• INSTRUCTIONS TO FOLLOW:
Look through the data below, and copy each line that carries the word "panel".

• AVAILABLE DATA:
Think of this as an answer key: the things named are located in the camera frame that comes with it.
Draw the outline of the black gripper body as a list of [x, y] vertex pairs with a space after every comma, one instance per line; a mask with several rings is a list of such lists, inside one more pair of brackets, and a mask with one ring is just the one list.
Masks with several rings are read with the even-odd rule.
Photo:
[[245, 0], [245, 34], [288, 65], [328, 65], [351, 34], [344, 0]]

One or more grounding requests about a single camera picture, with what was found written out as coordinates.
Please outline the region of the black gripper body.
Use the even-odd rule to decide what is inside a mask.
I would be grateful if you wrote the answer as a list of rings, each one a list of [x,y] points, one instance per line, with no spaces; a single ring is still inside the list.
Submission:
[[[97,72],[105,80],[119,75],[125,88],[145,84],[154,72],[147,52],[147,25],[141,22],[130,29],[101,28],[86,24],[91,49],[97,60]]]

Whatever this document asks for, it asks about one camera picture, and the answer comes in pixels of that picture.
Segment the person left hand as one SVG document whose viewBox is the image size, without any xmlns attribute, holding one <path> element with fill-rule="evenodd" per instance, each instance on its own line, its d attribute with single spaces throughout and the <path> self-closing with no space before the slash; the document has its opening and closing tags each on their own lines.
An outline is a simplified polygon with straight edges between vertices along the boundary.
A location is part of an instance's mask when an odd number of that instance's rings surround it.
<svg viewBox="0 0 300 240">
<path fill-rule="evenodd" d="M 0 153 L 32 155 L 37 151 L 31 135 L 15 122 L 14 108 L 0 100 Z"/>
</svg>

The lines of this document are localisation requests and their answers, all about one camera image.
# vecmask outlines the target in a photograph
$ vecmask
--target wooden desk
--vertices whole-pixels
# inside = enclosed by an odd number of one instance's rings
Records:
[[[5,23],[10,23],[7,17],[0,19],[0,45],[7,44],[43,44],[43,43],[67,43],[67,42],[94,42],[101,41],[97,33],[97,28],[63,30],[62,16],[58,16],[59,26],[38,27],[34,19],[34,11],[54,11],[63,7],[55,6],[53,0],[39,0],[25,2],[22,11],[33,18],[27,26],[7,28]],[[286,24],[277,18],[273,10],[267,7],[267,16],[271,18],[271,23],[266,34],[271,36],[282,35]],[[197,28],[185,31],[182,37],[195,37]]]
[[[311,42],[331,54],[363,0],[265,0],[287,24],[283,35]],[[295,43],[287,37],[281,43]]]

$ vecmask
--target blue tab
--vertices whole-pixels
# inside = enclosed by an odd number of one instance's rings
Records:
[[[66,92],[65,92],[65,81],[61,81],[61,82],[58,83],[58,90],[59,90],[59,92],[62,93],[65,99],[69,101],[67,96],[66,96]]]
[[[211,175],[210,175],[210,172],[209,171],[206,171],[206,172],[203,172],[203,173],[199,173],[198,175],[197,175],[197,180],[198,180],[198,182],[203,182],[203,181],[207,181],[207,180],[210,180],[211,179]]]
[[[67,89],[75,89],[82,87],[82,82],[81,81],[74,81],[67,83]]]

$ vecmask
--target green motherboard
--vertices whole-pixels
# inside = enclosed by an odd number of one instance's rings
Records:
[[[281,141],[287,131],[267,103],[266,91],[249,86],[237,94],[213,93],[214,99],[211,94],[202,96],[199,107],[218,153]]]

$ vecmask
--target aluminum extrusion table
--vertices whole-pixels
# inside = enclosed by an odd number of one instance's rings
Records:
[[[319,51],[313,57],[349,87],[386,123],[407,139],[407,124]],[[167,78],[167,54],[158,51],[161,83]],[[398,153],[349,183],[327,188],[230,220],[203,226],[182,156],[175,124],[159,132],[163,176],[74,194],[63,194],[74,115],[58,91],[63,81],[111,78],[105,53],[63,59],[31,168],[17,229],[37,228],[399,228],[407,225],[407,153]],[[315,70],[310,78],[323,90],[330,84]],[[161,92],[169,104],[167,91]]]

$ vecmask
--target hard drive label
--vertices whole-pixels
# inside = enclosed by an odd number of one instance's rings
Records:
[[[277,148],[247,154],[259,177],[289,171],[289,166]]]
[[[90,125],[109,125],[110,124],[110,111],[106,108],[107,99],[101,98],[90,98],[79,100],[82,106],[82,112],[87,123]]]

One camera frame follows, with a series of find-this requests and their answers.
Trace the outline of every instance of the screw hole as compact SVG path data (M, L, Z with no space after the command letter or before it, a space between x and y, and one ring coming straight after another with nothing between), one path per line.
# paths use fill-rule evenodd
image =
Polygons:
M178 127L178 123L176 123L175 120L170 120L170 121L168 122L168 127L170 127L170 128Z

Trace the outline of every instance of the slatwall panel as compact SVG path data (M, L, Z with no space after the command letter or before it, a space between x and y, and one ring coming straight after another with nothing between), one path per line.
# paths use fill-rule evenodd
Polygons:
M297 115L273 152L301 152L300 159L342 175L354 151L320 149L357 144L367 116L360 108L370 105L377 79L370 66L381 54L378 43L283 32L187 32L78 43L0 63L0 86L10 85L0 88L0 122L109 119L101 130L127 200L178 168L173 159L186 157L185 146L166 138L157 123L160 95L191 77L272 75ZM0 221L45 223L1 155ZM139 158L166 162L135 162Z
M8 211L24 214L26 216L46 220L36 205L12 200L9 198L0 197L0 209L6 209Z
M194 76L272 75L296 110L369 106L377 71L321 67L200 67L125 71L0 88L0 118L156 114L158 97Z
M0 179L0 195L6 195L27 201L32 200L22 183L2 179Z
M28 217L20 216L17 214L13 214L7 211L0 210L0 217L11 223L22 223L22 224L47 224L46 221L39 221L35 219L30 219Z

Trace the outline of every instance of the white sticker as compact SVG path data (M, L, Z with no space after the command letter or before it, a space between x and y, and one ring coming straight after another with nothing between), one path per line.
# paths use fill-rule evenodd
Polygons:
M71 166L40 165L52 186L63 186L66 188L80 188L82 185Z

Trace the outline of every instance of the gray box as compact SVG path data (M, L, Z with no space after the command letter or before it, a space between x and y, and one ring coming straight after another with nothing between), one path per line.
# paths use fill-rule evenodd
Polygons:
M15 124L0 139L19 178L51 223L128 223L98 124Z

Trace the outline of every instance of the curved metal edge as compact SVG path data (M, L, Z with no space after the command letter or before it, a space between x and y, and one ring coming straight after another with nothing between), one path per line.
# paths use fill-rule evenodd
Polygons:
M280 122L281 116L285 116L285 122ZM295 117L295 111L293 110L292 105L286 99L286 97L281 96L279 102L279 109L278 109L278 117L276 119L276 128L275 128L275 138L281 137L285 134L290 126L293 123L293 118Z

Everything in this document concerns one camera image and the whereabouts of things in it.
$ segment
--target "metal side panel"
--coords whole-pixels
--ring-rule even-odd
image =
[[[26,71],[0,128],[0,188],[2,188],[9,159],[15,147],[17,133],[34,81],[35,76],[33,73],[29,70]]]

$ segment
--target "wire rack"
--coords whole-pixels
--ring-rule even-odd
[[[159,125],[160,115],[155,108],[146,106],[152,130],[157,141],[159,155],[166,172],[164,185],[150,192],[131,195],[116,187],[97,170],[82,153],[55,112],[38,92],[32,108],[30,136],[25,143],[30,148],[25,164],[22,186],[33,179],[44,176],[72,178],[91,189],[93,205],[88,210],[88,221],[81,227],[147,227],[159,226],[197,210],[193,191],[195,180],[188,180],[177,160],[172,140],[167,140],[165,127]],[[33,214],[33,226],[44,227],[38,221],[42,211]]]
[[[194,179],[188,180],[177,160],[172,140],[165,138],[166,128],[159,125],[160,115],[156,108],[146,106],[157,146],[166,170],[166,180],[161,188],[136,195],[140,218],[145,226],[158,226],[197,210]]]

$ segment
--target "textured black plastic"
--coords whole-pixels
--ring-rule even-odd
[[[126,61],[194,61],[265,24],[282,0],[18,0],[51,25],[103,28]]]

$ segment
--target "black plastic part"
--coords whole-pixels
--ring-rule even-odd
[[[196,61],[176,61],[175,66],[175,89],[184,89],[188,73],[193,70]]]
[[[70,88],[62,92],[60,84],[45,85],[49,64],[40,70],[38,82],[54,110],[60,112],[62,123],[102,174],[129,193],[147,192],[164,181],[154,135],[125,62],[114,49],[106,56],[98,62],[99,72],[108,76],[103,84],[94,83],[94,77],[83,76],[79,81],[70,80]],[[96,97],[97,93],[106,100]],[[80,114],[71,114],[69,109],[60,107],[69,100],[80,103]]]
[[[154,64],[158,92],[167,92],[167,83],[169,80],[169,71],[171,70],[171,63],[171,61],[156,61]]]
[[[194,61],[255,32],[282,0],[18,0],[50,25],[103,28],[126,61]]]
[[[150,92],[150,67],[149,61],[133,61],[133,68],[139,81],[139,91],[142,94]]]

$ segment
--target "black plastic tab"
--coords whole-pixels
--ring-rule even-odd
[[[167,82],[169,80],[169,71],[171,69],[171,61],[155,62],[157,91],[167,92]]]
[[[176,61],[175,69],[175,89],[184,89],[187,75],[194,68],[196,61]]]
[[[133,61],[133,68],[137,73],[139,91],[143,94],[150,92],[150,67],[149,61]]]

• ANSWER BOX:
Trace the outline of every instance of the slatwall panel as compact SVG path data (M, L, Z with no space after the command letter or before it, a space between x and y, and one ring coming straight after another with nothing between), one path per line.
--target "metal side panel"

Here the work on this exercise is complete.